Deterministic finite-population simulation. The audit checks equal-probability behavior, positive and negative selection bias, finite estimates, and effective sample size loss under unequal weights.

Move Selection tilt to zero. The sampling probabilities flatten, the naive mean stops being systematically wrong, and the effective sample size climbs toward the raw sample size.

Raise Selection tilt while the outcome slope is positive. The sample overrepresents high-outcome units. The naive estimator becomes very stable and very wrong. That is the seductive failure: low variance around the wrong target.

Lower Weight cap. The clipped estimator tightens because the largest weights cannot dominate. It also drifts toward the biased naive estimate. Clipping is not a free lunch. It is a bias-variance decision with a business owner.

Why the Ratio Often Looks Better

The Horvitz-Thompson mean divides by known population size \(N\). The Hajek ratio estimator divides by the estimated population size implied by the sampled weights:

\[\widehat{\bar y}_{Hajek} = \frac{\sum_{i \in s} y_i/\pi_i} {\sum_{i \in s} 1/\pi_i}.\]

The ratio form is not exactly design-unbiased in finite samples. But for means it often has smaller variance, especially when the realized weighted population total bounces around. Modern survey-weighting work often lives in this tension: keep the design information, but stabilize the estimator enough that one rare unit does not run the whole report.2

This is also where effective sample size earns its keep. Kish-style unequal weighting diagnostics summarize how much precision was lost to weight dispersion:

\[n_{\text{eff}} = \frac{\left(\sum_{i \in s} w_i\right)^2}{\sum_{i \in s} w_i^2}.\]

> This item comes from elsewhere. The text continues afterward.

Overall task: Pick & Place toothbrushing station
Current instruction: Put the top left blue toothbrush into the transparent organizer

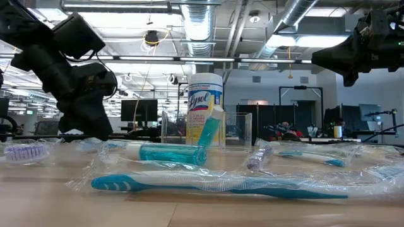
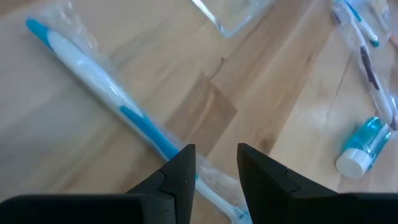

A sample of 260 rows can behave like far fewer independent rows if a small number of observations carry huge weights.3

The diagnostic is not a verdict. Sometimes those weights are the only honest way to represent under-sampled people. And the Kish formula is only a weight-dispersion proxy; it does not magically account for clustering, estimated weights, or a sharp relationship between the weights and the outcome. But it tells you when the estimator is being powered by a narrow part of the data.

The Causal Echo

Survey inclusion probabilities and causal propensities are not the same object, but they rhyme. In a survey, \(\pi_i\) is the chance the unit enters the sample. In an observational causal study, the propensity score is the chance of treatment given observed covariates.4 In both cases, inverse-probability weighting tries to reconstruct a target population from a biased observed process.

The same warnings travel with it:

  • If the probabilities are wrong, the weights faithfully correct the wrong design.
  • If some probabilities are tiny, variance can dominate.
  • If a group has probability zero, no amount of weighting can recover it.
  • If you clip weights, you should report the target you changed.

Weights are not a ritual for making bias disappear. They are a compact statement of the sampling story you are willing to defend.

The Practical Lesson

Before averaging rows, ask:

  • Who had a smaller chance to be in this table?
  • Are the inclusion probabilities known, estimated, or guessed?
  • Are large weights attached to high-leverage outcomes?
  • What is the effective sample size after weighting?
  • Is clipping a statistical choice, an operational necessity, or a hidden target change?

The naive mean answers a question. It may simply be the wrong question.

The weight tells you which population the row is speaking for.

Ignore that receipt, and the sample starts speaking only for itself.

  1. D. G. Horvitz and D. J. Thompson, “A Generalization of Sampling Without Replacement From a Finite Universe”, Journal of the American Statistical Association, 1952. JSTOR record

  2. Qixuan Chen, Michael R. Elliott, David Haziza, Yang Yang, Malay Ghosh, Roderick J. A. Little, Joseph Sedransk, and Mary Thompson, “Approaches to Improving Survey-Weighted Estimates”, Statistical Science, 2017. 

  3. Leslie Kish introduced design-effect language in Survey Sampling (1965). For the unequal-weight effective-sample-size formula and caveats, see the PracTools note “Design Effects and Effective Sample Size”

  4. Paul R. Rosenbaum and Donald B. Rubin, “The Central Role of the Propensity Score in Observational Studies for Causal Effects”, Biometrika, 1983.